§ **PROBLEM**
From the entries below, copy every line that holds the word "task".

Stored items
[Start of Attachment]

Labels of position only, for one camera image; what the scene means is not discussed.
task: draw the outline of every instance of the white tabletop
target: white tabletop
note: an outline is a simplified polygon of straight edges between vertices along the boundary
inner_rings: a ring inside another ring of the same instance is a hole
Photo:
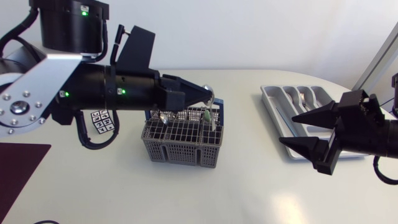
[[[75,124],[48,120],[1,139],[52,145],[4,223],[397,223],[398,188],[376,177],[373,157],[340,160],[333,176],[289,159],[260,86],[321,85],[337,99],[347,89],[275,70],[161,72],[209,84],[224,99],[215,169],[151,162],[140,139],[142,111],[121,111],[119,136],[99,151],[80,145]],[[380,167],[397,177],[397,163],[381,159]]]

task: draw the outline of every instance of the black cable
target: black cable
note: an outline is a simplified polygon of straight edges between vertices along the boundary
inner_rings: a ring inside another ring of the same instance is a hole
[[[119,134],[119,128],[120,128],[120,123],[119,123],[119,117],[118,113],[116,110],[112,110],[112,116],[113,116],[113,122],[114,122],[114,130],[112,136],[105,142],[103,143],[93,143],[91,142],[90,138],[87,135],[87,129],[86,129],[86,123],[85,123],[85,118],[83,115],[82,111],[76,111],[75,112],[75,119],[76,119],[76,125],[77,125],[77,133],[79,140],[81,142],[81,145],[86,147],[87,149],[91,150],[97,150],[97,149],[102,149],[109,144],[113,142],[113,140],[116,138],[116,136]]]
[[[40,221],[34,224],[46,224],[46,223],[50,223],[50,224],[59,224],[56,221],[52,221],[52,220],[44,220],[44,221]]]
[[[386,103],[388,103],[388,102],[390,102],[391,100],[393,100],[394,99],[394,97],[393,98],[391,98],[390,100],[387,100],[386,102],[384,102],[382,105],[380,105],[380,106],[383,106],[383,105],[385,105]]]
[[[39,11],[36,8],[31,8],[29,15],[18,26],[10,30],[6,35],[0,39],[0,57],[3,56],[3,51],[6,44],[13,38],[18,37],[26,29],[28,29],[36,20]]]
[[[380,156],[375,156],[375,157],[374,157],[374,160],[373,160],[373,168],[374,168],[374,171],[375,171],[377,177],[378,177],[381,181],[383,181],[384,183],[386,183],[386,184],[398,185],[398,180],[390,179],[390,178],[386,177],[384,174],[382,174],[382,173],[380,172],[380,170],[379,170],[379,159],[380,159]]]
[[[24,40],[22,37],[14,37],[13,40],[20,42],[26,48],[26,50],[31,54],[31,56],[35,59],[37,63],[41,61],[39,55],[37,54],[33,46],[30,43],[28,43],[26,40]]]
[[[82,61],[82,63],[95,63],[99,62],[100,60],[104,59],[106,53],[108,53],[108,28],[106,26],[106,20],[103,20],[103,28],[102,28],[102,40],[103,40],[103,50],[99,56],[96,58],[92,58],[89,60]]]

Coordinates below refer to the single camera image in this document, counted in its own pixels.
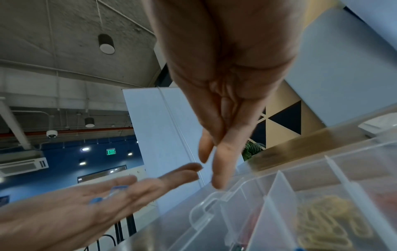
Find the red pipe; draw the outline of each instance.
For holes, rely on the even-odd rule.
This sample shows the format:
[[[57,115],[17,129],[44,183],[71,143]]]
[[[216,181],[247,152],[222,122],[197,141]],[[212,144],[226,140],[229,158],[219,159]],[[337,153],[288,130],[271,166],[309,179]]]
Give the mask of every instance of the red pipe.
[[[58,131],[58,134],[67,134],[67,133],[79,133],[79,132],[98,132],[98,131],[121,131],[121,130],[133,130],[133,127],[114,127],[114,128],[96,128],[96,129],[80,129],[80,130],[64,130]],[[26,136],[37,136],[37,135],[46,135],[46,131],[32,131],[25,132]],[[15,137],[13,133],[3,133],[0,134],[0,138],[10,138]]]

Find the blue wall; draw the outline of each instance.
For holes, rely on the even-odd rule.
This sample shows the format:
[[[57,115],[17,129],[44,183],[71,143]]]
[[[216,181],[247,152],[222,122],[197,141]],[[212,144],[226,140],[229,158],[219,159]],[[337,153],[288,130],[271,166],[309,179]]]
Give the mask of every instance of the blue wall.
[[[88,152],[81,151],[83,145],[82,141],[65,142],[65,148],[63,143],[43,145],[42,151],[49,168],[5,177],[0,184],[0,196],[10,195],[11,202],[18,201],[75,185],[79,176],[122,165],[127,165],[128,169],[143,165],[135,136],[98,139],[98,144],[96,139],[87,140],[86,145],[91,147]],[[116,155],[106,155],[108,148],[115,148]],[[127,156],[128,150],[133,152],[133,156]],[[79,159],[82,158],[87,165],[79,166]]]

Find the black triangle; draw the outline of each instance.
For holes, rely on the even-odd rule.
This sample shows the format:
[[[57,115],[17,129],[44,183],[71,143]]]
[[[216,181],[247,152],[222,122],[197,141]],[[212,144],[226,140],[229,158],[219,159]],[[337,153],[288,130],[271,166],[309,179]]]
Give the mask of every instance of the black triangle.
[[[272,121],[301,134],[301,101],[271,116]]]
[[[251,139],[256,143],[262,143],[266,146],[266,120],[256,125],[251,135]]]

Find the green plant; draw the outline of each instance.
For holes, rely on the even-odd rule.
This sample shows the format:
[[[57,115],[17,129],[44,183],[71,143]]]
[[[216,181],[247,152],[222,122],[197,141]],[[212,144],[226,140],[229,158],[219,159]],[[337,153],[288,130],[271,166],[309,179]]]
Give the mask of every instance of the green plant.
[[[243,155],[244,161],[249,160],[252,156],[255,154],[259,153],[265,148],[265,145],[261,143],[252,143],[252,142],[247,142],[245,144],[245,147],[243,149],[243,152],[241,155]]]

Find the white partition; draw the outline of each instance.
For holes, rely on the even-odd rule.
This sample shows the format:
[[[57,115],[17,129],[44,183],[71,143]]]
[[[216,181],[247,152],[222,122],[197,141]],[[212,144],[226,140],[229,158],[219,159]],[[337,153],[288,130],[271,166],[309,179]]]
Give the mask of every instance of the white partition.
[[[179,88],[124,90],[139,148],[149,177],[158,177],[189,162],[199,162],[202,133],[196,115]],[[203,165],[200,179],[158,199],[164,214],[211,181],[212,155]]]

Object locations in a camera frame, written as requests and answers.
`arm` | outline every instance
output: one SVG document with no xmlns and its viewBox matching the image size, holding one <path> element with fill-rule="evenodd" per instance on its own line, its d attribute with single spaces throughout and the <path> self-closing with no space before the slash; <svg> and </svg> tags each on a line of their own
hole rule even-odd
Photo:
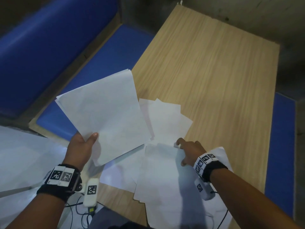
<svg viewBox="0 0 305 229">
<path fill-rule="evenodd" d="M 80 171 L 88 162 L 97 133 L 87 141 L 76 133 L 67 148 L 63 164 L 73 165 Z M 7 229 L 55 229 L 65 207 L 65 202 L 55 196 L 38 194 L 30 204 L 7 226 Z"/>
<path fill-rule="evenodd" d="M 179 138 L 177 145 L 185 151 L 181 165 L 194 166 L 206 153 L 200 142 Z M 228 169 L 215 169 L 210 180 L 241 229 L 300 229 L 294 221 L 252 185 Z"/>
</svg>

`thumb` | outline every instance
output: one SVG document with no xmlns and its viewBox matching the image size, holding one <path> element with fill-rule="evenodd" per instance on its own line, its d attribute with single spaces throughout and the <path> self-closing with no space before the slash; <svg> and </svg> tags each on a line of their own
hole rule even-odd
<svg viewBox="0 0 305 229">
<path fill-rule="evenodd" d="M 98 133 L 95 132 L 88 138 L 88 140 L 86 141 L 86 144 L 88 144 L 90 147 L 92 147 L 93 144 L 96 142 L 97 138 L 98 138 Z"/>
<path fill-rule="evenodd" d="M 185 158 L 181 161 L 181 166 L 186 166 Z"/>
</svg>

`blue panel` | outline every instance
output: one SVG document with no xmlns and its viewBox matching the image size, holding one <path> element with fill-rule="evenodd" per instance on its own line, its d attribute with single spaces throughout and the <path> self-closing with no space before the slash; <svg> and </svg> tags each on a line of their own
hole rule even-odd
<svg viewBox="0 0 305 229">
<path fill-rule="evenodd" d="M 0 40 L 0 114 L 17 117 L 111 21 L 116 0 L 54 0 Z"/>
<path fill-rule="evenodd" d="M 152 39 L 152 35 L 125 25 L 120 26 L 61 94 L 121 70 L 132 69 Z M 69 141 L 76 132 L 76 128 L 55 101 L 45 109 L 36 123 Z"/>
<path fill-rule="evenodd" d="M 265 195 L 290 217 L 294 194 L 295 101 L 275 94 Z"/>
</svg>

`wristband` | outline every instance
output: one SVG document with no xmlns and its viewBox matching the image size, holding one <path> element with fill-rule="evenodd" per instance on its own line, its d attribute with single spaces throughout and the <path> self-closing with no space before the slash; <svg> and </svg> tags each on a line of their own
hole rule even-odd
<svg viewBox="0 0 305 229">
<path fill-rule="evenodd" d="M 37 194 L 49 194 L 66 203 L 69 197 L 78 190 L 81 183 L 81 173 L 78 168 L 68 164 L 57 165 L 49 173 Z"/>
<path fill-rule="evenodd" d="M 214 169 L 221 169 L 227 167 L 219 162 L 216 156 L 212 153 L 204 153 L 197 158 L 194 167 L 199 177 L 203 179 L 204 182 L 210 182 L 210 175 Z"/>
</svg>

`person's right hand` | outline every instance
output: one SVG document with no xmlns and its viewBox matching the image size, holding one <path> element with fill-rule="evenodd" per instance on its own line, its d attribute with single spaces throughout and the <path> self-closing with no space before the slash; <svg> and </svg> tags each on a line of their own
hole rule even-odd
<svg viewBox="0 0 305 229">
<path fill-rule="evenodd" d="M 194 166 L 197 158 L 206 153 L 206 150 L 202 147 L 199 141 L 185 141 L 183 138 L 179 138 L 176 144 L 180 145 L 180 149 L 183 149 L 185 152 L 185 158 L 181 162 L 182 166 Z"/>
</svg>

[End of Attachment]

§ **EXERCISE ANSWER**
task: draw the outline of every instance of the white tabletop
task: draw the outline of every instance of the black cable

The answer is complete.